Behind the corporate coddling is the lowest unemployment rate in 30 years - 4.2 percent. Companies not only need to keep their cubicles full as business expands. They're also trying to prevent workers from jumping to other firms at the drop of a bigger bonus. Workplace piracy, in some sectors, has become as intense as anytime since Blackbeard.
"The job market is Spandex tight," says AT&T personnel expert Burke Stinson. "It's hard to hold on to promising workers because other companies have open doors."
"Just about every call we are getting these weeks is about employee retention," says Caela Farren, president of MasteryWorks Inc., a human resource consulting-education firm based in Annandale, Va.
As a result, businesses are taking unusual, and uncharacteristic, steps. Take Massachusetts Financial Services Co., a mutual-fund pioneer in buttoned-down Boston. Last spring, in an effort to become more employee-friendly, the firm introduced "casual Friday," allowing workers to leave their pumps and pin stripes at home. Then casual Friday became a casual summer. Now the company's 2,500 employees can wear "business casual" clothing - not jeans or halter tops - any day of the week.
Layoffs persist, too
To be sure, many companies are still laying off people. Challenger, Gray & Christmas Inc., a Chicago outplacement firm that tracks downsizings, reckons that US employers have announced 495,510 jobs cuts so far this year. That is 38 percent higher than in the first eight months of 1998, a record year.

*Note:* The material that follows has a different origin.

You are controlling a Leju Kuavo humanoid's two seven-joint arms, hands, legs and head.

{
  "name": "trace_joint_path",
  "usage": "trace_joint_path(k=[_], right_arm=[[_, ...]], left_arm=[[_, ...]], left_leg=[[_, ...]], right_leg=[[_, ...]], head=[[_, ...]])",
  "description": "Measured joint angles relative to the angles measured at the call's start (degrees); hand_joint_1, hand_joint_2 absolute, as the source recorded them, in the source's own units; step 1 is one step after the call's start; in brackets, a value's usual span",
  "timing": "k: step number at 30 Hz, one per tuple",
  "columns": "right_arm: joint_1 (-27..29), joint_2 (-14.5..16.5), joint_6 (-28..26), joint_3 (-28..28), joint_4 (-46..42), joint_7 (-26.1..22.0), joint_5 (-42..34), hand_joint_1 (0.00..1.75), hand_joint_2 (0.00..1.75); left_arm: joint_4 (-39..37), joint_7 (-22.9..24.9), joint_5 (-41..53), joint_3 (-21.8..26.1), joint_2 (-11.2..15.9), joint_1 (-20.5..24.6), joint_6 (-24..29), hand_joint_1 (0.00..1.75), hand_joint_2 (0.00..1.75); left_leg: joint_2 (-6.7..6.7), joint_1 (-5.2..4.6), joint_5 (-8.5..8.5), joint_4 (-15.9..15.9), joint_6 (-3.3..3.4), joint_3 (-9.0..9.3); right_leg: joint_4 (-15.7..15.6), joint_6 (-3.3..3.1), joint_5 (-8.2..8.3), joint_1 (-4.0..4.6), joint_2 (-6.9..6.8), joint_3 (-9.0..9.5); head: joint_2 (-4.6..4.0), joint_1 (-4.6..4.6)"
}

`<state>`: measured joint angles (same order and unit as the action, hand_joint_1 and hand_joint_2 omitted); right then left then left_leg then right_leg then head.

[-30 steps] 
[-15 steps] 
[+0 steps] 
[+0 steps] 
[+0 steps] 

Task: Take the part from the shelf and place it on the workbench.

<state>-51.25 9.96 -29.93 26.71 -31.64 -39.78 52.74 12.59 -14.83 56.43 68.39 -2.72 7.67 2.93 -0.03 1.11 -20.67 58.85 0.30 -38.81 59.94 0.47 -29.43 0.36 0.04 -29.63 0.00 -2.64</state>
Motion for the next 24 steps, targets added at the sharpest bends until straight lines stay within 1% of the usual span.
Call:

At the same time, however, companies are striving to attract and keep their workers with not just more pay and the standard package of health and pension benefits but a host of other techniques. For example:
*At Lands' End Inc., part-timers who pitch in at the fall-to-Christmas rush can make use year-round of an $8 million "activity center" at its Dodgeville, Wis., headquarters. It includes a swimming pool, gymnasium, racquetball court, and aerobics room.
They can also put their children into company-sponsored summer camps. With that and other benefits, Kelly Ritchie, human-resources manager at the catalog clothier, hopes to bring back some 800 temporary workers this season - part of the 2,600 she needs to attract.
The company also has 23 work start times to accommodate its employees. "People give us their schedules and we work around within them," says Ms. Ritchie.
*At AT&T, 29 percent of managers work at home one day per week. The telecommunications company spends $600 million a year on in-company education and training to improve the "employability" of its workers. Another $20 million pays for courses at colleges.